With only a few weeks remaining until the election, it’s still not clear
how Mitt Romney would manage our jobs crisis. There aren’t many lessons
from his term as the governor of Massachusetts — the economy was
comparatively healthy back then, and the unemployment rate was fairly
low. His current economic platform lays out broad principles (Principle
No. 1: Don’t be Barack Obama) but is light on specifics. All that’s
certain is that Romney has promised to use decades of business savvy to
create jobs, which raises the question: how do you apply business
strategy to a jobs crisis? No business views hiring as an objective.
When a crisis hits, the response of many executives is to let workers
go.
When I put this question to business analysts, several pointed me in the
direction of Louisiana, which has applied a number of Romney’s
principles.
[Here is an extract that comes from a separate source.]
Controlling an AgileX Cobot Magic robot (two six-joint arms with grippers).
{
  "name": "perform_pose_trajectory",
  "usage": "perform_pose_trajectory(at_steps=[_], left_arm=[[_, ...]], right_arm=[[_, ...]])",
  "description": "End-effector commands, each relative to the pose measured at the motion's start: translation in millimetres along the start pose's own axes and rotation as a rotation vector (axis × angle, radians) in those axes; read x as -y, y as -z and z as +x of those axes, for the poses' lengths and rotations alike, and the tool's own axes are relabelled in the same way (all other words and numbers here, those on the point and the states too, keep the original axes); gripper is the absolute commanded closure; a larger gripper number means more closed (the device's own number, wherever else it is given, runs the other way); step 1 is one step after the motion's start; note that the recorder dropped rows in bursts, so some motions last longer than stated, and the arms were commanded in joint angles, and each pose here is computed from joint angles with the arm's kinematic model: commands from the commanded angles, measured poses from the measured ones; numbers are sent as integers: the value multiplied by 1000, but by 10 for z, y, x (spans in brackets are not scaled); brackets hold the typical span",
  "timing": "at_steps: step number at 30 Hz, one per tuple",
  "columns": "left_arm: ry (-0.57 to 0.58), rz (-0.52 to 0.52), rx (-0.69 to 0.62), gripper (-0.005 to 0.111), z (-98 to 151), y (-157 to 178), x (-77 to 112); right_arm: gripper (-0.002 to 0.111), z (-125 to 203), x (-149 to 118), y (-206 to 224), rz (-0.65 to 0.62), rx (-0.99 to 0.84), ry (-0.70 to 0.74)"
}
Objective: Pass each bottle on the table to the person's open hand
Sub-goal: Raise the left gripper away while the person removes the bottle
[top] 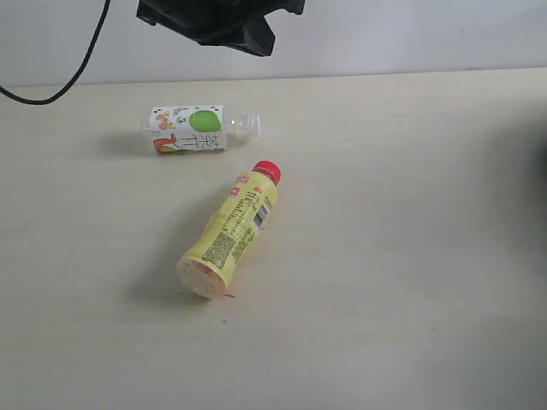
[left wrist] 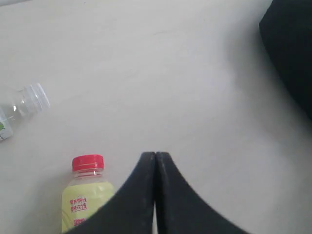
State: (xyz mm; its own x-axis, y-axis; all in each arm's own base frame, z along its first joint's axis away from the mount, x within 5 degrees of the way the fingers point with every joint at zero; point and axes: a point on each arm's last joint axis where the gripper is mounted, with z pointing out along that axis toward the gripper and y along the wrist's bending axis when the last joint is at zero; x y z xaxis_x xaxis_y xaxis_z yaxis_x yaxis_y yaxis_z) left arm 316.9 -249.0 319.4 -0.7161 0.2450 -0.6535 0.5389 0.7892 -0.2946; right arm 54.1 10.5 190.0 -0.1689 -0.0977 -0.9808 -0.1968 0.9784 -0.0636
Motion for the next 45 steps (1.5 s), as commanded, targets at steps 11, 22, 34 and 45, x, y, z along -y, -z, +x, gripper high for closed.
perform_pose_trajectory(at_steps=[11,22,34,45], left_arm=[[-82,-14,64,107,300,161,-69],[-191,-29,186,107,305,457,-35],[-284,-119,519,107,329,1103,-89],[-356,-113,451,107,741,1494,-52]], right_arm=[[108,11,2,0,5,5,8],[108,11,2,0,5,5,8],[108,11,2,0,5,5,8],[108,11,2,0,5,5,8]])
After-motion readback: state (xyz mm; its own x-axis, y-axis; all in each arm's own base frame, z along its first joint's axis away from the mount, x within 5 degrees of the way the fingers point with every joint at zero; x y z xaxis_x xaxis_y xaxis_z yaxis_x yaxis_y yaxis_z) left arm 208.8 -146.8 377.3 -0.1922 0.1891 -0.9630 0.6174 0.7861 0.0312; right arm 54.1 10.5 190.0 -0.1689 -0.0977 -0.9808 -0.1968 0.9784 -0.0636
Its governor, Bobby Jindal, is a former McKinsey &
Company consultant who has focused on making his state more attractive
to businesses. Since taking office in 2008, Jindal helped cut antiquated
taxes (like those on certain factory machines) and streamlined
regulatory burdens (like lengthy permit processes). He and Stephen
Moret, his secretary of economic development (and another former
McKinsey guy), have also used state tax incentives in creative ways. A
few years ago there were virtually no video-game designers in Louisiana;
today, digital media is on pace to make up 5 percent of the state’s
economy. In 2011, according to Southern Business Development magazine,
Louisiana attracted more new business-development projects per capita
than any other state in the South. Its unemployment tracks below the
national average, too. Romney would presumably be encouraged by the
comparison.
I was surprised, though, when Moret volunteered that some of what his
state has done during the crisis cannot be applied on the national
level. State government can persuade companies to move to Louisiana and
prevent the ones already there from moving out. But that doesn’t have an
impact on the overall national employment picture. After all, Louisiana
can enlarge its slice of the pie, but it can’t make the pie bigger. “At
the state level,” Moret said, these policies are “perfectly
appropriate.”
Jindal has received praise from free-market advocates. Some economists,
however, argue that Louisiana’s robust economic growth suggests the
opposite point. After Hurricane Katrina
in 2005, Louisiana received a ministimulus in the form of billions in
federal dollars and insurance payouts that went into recovery projects.
It’s a quirk of economic measurement that rebuilding a destroyed city
can look the same as healthy economic growth. And while Moret argues
that Katrina spending mostly dried up before Jindal took office, many
economists contend that the benefits of any stimulus last longer than
the initial spending.
Regardless of whether this growth was achieved by a federal infusion or
conservative policies (or a combination of both), it is not necessarily
clear that it has even worked on a statewide level. Many of Jindal and
Moret’s highest profile projects focus on specialized industries, like
pharmaceuticals, renewable energy and digital media, which offer a
disproportionate number of jobs to already in-demand workers in
gentrified urban areas. The median wage for a software developer is more
than $90,000 a year, and new jobs are expected to grow at more than
double the national average and nearly four times the state’s average
income. Moret was eager to point out one recent success story — a new
G.E. software office in New Orleans. The facility, however, will largely
employ computer engineers, software developers and other
information-technology professionals. It’s unlikely to have much of an
impact on the city’s poorer residents.
Moret contends that growth, no matter where it starts in the economy,
will eventually effect everyone. “If we’re able to grow faster,” he
said, “you can have a surplus of tax revenue, without raising tax rates,
that you can invest in education.” But when I pressed him on how job
growth among programmers in Baton Rouge or engineers in the Garden
District would enhance the lives of the chronically unemployed in the
Lower Ninth Ward, Moret said, “We’re not there yet.” The state has
successfully recruited some manufacturing and call-center businesses
that employ high-school graduates, he said. These jobs, however, are
unlikely to reach Louisiana’s truly poor. “We haven’t done well enough
to see the reduction in poverty we’re looking for,” he said.